[Your assignment] In the entries below, begin at the line that has "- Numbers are" and stop after the line that has "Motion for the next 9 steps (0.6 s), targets"; output those lines exactly, leaving out pictures.

[Dataset records]
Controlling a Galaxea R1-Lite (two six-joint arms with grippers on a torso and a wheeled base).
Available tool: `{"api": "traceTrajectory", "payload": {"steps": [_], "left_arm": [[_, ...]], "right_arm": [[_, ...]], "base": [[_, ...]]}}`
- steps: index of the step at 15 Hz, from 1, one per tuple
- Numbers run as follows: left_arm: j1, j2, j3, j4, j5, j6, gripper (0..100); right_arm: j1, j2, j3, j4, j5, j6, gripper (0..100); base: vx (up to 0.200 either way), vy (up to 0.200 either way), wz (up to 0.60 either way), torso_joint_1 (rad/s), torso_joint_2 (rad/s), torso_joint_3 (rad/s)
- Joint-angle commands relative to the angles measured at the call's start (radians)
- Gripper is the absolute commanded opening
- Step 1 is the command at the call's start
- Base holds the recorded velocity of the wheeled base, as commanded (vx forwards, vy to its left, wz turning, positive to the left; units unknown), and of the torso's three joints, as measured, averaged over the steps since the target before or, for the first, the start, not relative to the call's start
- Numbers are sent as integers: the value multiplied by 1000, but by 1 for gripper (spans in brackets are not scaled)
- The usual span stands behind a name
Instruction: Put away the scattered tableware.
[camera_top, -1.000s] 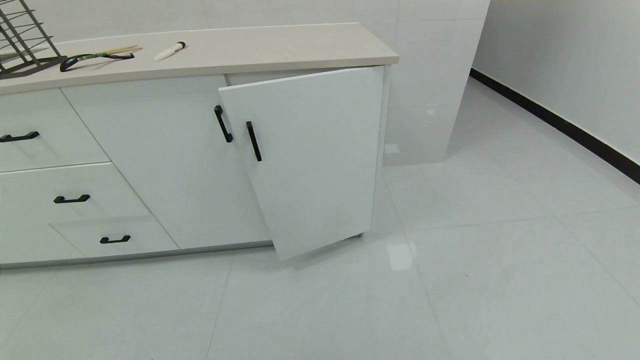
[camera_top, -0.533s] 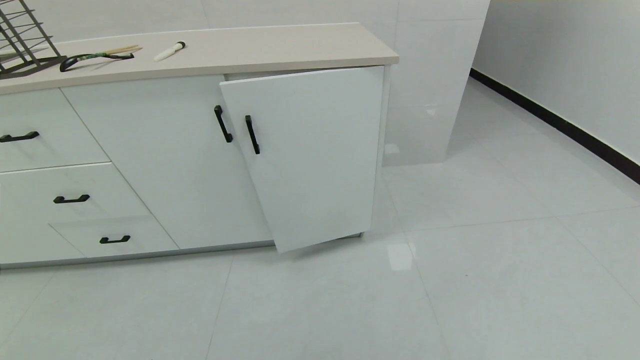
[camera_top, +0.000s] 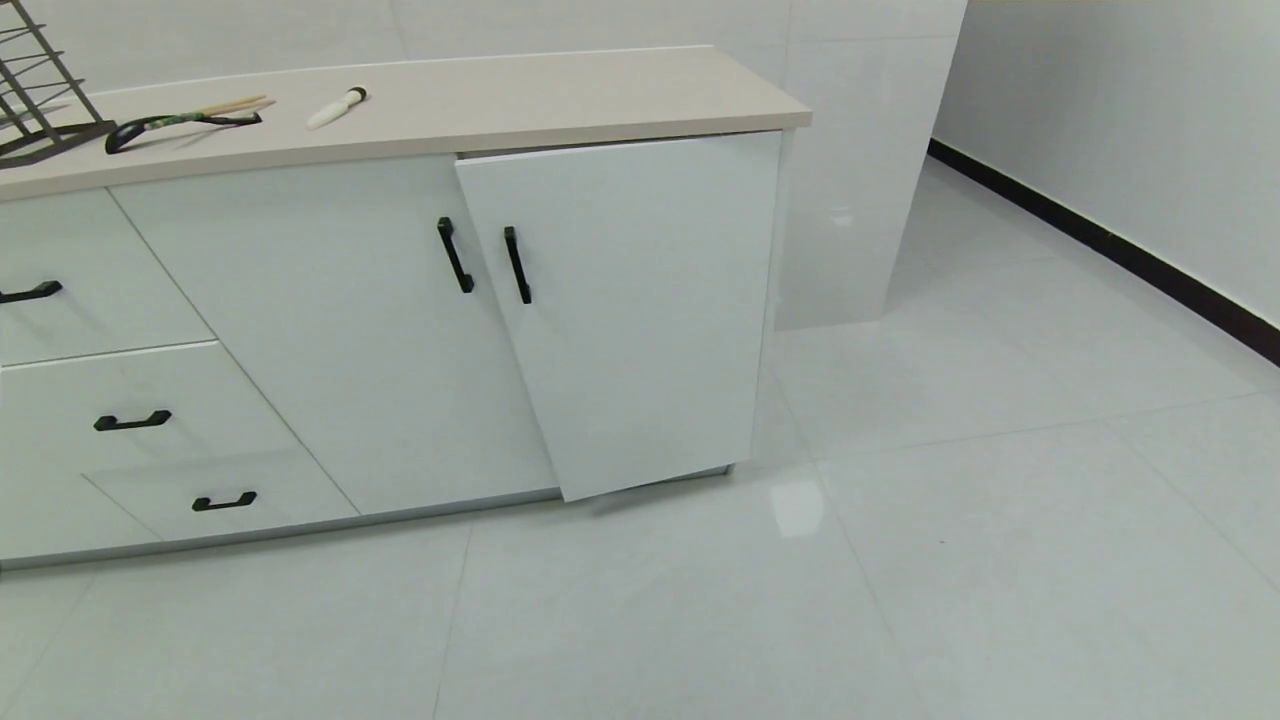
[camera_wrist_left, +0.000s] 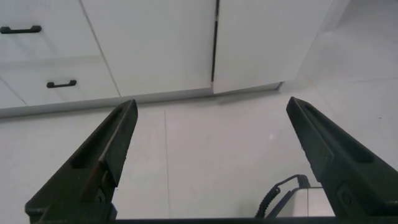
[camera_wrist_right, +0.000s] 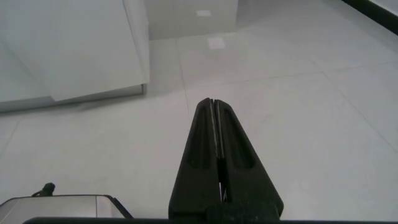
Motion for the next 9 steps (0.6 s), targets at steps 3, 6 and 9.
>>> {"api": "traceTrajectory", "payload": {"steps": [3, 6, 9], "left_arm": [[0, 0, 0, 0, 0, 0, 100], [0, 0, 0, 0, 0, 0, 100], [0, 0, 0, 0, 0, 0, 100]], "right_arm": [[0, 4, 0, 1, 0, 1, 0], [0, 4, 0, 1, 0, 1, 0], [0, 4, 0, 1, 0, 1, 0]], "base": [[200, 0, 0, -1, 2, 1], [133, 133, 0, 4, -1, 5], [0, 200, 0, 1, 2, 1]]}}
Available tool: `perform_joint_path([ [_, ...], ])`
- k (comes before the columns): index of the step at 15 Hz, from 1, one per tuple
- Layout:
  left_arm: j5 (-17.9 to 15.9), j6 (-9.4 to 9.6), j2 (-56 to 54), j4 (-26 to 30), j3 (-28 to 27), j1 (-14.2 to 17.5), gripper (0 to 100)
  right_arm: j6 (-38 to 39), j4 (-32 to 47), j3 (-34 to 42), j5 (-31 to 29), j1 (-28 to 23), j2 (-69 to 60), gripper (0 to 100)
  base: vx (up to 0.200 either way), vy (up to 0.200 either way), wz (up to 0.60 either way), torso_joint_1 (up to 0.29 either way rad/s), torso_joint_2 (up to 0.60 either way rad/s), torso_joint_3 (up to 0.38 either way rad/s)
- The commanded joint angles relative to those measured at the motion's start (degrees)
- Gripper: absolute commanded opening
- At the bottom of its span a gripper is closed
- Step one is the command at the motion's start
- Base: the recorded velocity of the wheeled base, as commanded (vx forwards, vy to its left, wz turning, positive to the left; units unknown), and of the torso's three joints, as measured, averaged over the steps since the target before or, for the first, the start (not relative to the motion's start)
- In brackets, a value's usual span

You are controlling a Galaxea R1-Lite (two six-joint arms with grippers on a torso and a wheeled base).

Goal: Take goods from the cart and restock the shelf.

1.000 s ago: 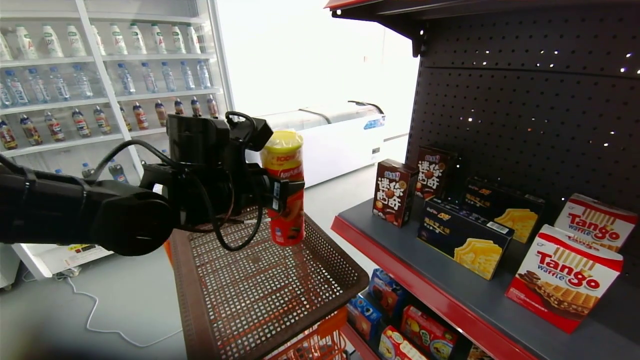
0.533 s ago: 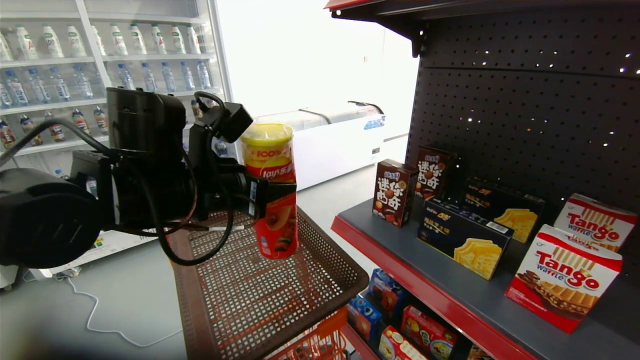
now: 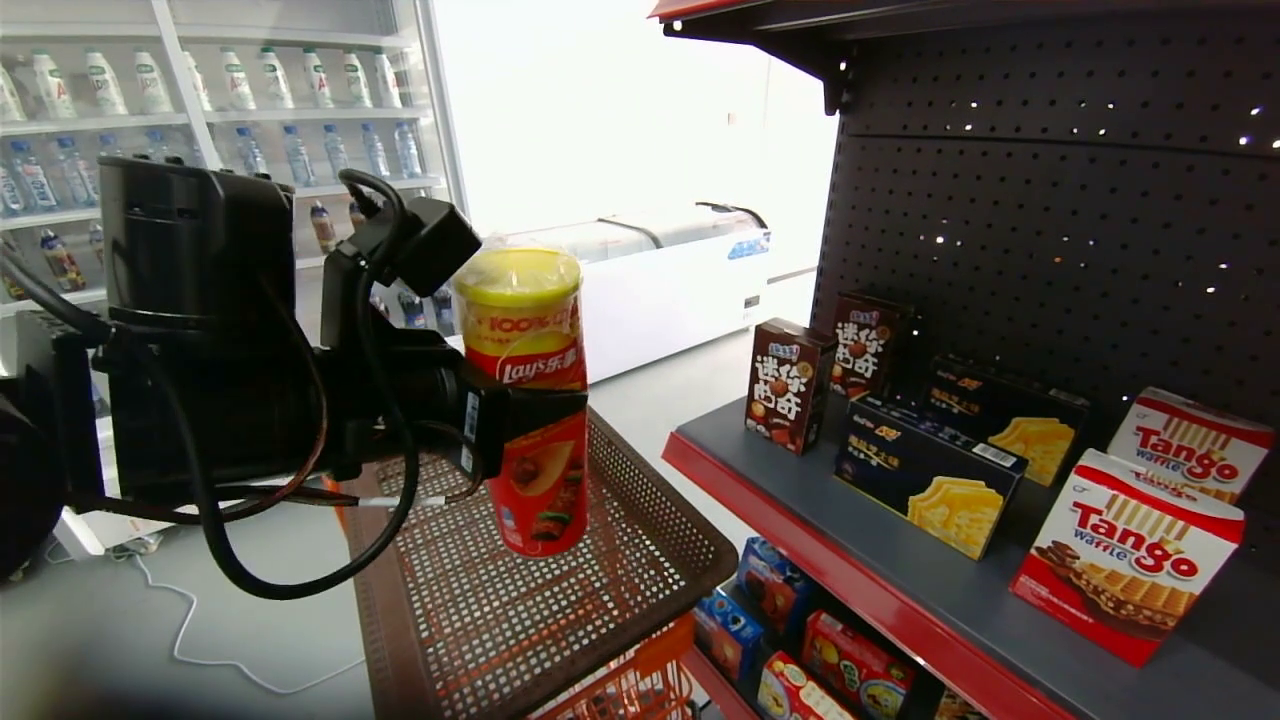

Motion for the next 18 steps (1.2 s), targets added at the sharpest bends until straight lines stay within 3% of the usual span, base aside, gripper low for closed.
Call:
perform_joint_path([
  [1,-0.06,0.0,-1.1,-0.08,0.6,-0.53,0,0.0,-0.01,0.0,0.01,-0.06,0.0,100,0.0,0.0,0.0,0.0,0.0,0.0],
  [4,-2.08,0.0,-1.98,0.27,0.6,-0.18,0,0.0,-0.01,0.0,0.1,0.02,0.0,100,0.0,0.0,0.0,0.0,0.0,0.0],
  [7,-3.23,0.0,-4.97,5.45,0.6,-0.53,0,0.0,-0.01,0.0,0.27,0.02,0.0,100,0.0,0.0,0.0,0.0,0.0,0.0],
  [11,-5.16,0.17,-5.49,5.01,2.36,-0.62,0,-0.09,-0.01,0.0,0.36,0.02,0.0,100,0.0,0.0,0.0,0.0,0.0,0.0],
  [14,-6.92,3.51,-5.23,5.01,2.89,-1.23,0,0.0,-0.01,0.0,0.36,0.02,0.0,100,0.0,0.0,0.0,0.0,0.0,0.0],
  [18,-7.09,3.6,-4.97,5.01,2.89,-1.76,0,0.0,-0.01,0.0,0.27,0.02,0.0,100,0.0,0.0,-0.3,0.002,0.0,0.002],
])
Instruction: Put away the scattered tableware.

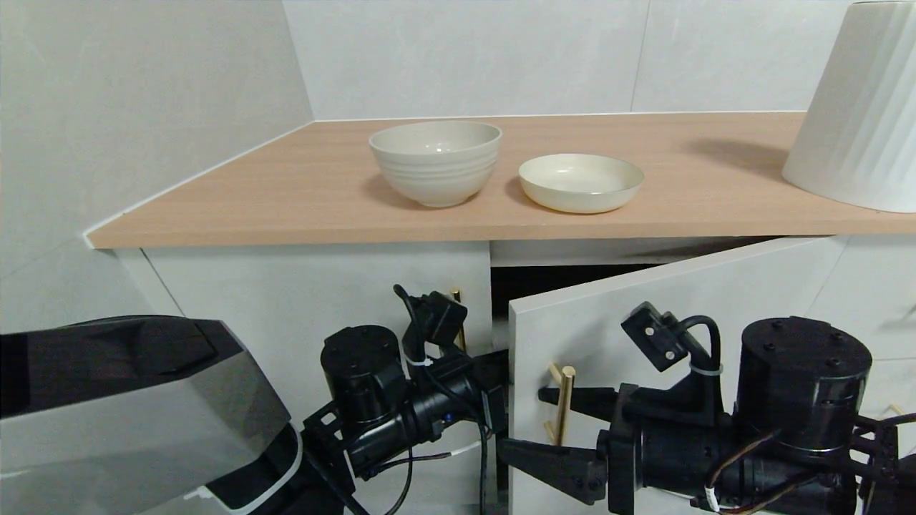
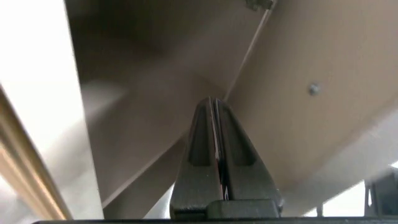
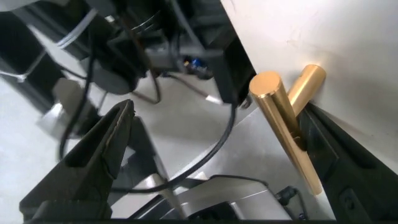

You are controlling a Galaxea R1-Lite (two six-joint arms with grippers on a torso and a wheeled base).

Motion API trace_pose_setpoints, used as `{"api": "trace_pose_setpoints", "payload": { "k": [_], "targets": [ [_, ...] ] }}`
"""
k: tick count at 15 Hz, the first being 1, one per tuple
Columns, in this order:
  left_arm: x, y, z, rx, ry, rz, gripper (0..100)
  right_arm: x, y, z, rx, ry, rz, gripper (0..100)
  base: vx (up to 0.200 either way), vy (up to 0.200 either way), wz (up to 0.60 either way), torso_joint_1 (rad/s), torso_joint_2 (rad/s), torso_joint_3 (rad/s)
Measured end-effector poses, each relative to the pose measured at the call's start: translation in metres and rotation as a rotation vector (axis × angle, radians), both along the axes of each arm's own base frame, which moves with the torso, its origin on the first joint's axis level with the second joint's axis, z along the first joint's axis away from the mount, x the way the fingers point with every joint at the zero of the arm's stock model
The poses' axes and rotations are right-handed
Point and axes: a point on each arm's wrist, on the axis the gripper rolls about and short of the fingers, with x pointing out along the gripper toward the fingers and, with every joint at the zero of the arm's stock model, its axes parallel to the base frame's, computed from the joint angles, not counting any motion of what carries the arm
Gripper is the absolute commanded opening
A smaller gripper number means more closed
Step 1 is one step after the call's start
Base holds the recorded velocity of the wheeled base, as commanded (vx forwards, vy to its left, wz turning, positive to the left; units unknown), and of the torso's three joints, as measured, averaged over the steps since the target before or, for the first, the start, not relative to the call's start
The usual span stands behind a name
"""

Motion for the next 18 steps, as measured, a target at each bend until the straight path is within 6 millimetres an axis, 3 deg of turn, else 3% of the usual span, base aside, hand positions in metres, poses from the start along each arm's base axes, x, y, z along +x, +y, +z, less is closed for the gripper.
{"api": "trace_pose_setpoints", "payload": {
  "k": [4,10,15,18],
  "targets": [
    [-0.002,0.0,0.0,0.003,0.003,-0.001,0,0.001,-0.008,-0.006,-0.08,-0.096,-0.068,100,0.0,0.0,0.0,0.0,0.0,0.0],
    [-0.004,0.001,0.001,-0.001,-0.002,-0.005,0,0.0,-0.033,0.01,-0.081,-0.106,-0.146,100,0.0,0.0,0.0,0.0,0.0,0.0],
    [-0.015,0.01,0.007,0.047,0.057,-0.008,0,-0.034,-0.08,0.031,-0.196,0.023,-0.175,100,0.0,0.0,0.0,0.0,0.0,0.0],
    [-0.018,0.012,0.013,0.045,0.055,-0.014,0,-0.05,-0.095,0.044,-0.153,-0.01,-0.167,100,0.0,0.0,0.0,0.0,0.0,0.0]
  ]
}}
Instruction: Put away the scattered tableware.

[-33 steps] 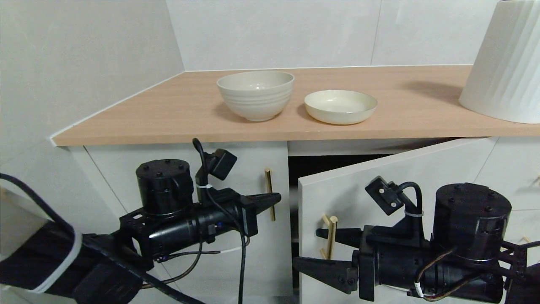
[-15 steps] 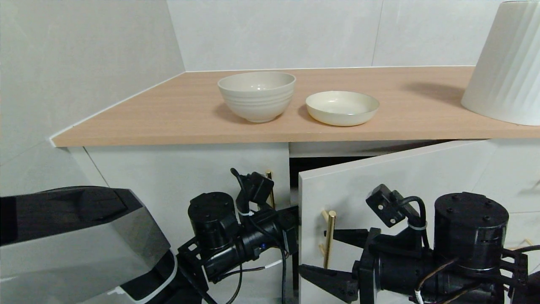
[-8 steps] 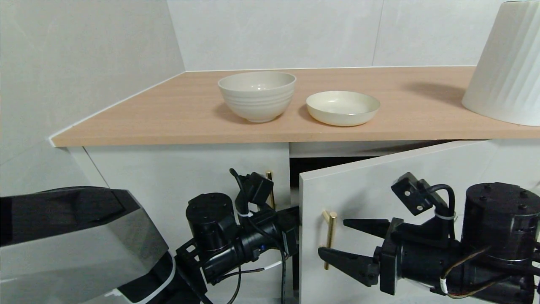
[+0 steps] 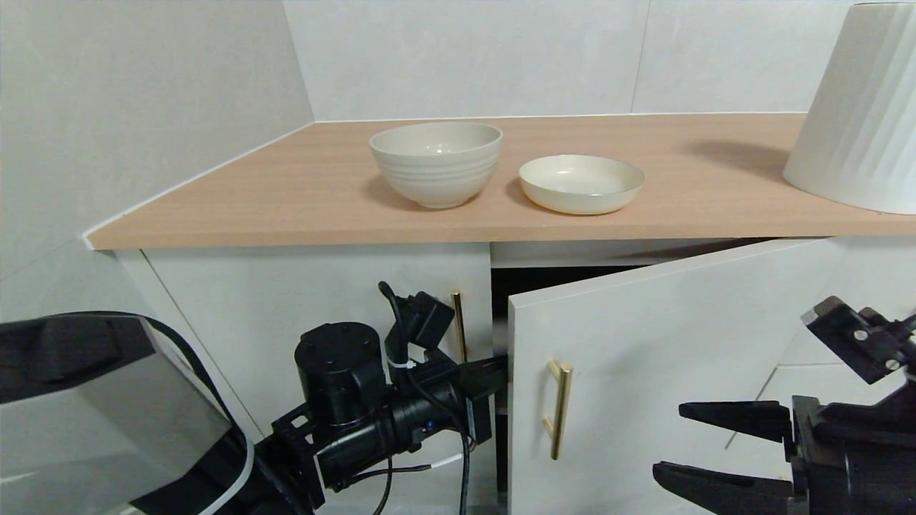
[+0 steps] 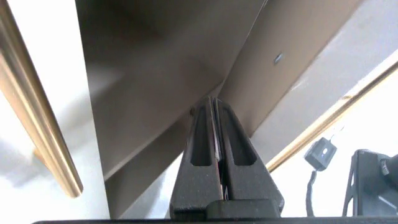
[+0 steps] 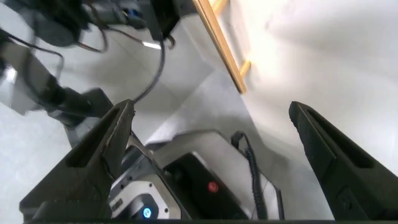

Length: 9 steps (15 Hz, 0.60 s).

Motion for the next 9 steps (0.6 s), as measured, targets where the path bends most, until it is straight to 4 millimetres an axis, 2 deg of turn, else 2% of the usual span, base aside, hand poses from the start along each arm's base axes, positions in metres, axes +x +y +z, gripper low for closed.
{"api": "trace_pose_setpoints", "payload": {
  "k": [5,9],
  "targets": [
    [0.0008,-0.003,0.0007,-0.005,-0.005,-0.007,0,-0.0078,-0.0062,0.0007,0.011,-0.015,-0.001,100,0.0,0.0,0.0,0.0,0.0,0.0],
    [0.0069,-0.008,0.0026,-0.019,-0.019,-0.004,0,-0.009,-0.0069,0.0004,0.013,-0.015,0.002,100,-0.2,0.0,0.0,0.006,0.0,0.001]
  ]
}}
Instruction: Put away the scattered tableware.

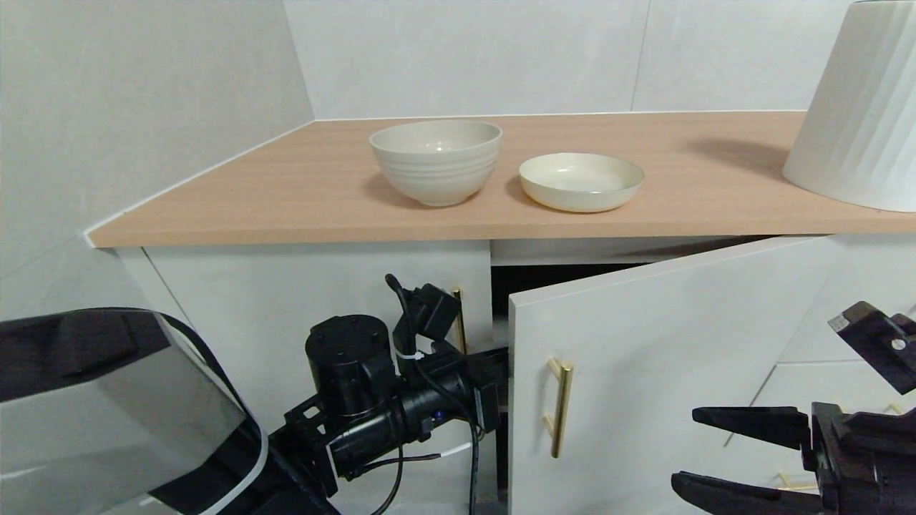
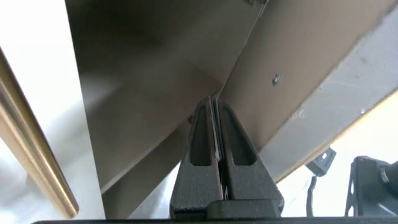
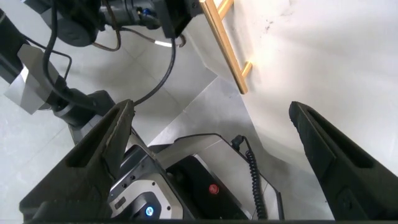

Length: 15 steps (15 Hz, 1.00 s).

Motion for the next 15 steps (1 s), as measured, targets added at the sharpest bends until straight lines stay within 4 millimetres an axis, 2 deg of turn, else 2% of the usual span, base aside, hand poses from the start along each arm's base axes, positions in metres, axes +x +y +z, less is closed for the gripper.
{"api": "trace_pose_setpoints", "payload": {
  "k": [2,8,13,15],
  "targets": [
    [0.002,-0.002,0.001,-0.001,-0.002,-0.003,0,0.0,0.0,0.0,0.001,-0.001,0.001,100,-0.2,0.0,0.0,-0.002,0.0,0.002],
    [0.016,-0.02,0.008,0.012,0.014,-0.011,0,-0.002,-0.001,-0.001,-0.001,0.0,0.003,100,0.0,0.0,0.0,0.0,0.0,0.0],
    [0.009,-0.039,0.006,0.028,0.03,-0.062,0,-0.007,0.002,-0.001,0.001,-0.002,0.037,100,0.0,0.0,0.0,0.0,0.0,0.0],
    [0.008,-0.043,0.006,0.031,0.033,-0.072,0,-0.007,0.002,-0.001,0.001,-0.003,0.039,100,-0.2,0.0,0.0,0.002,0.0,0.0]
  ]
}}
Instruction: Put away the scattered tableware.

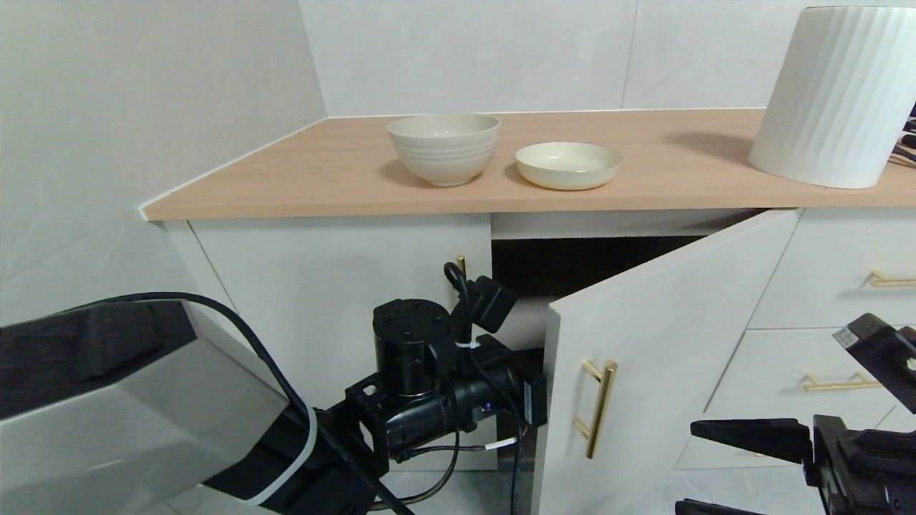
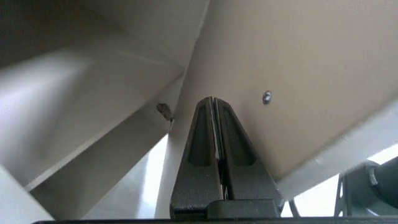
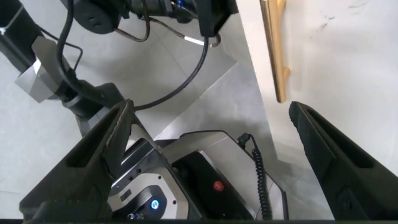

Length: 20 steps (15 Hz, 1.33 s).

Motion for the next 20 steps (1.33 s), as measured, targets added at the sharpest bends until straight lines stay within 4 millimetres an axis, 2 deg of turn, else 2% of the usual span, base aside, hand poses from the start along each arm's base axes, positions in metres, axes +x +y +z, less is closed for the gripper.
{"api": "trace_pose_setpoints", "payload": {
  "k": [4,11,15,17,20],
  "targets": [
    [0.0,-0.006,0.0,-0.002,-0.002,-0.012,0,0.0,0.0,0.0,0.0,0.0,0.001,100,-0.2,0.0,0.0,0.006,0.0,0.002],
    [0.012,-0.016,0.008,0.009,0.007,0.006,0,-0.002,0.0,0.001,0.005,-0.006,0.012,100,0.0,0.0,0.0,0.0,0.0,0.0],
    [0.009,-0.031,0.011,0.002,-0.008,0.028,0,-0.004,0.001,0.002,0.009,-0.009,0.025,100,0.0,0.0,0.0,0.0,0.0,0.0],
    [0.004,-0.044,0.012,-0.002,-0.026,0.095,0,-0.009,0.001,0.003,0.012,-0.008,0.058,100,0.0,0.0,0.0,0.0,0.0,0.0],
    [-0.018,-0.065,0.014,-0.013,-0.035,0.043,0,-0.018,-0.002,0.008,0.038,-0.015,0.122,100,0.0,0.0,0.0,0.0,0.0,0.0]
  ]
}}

[Output]
- Numbers are sent as integers: the value multiplied by 1000, but by 1 for gripper (spans in brackets are not scaled)
- The usual span stands behind a name
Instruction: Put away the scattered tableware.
[camera_top, -1.000s] 
[camera_top, -0.533s] 
[camera_top, +0.000s] 
[camera_wrist_left, +0.000s] 
[camera_wrist_right, +0.000s] 
Motion for the next 9 steps (0.6 s), targets at steps 3, 6 and 9.

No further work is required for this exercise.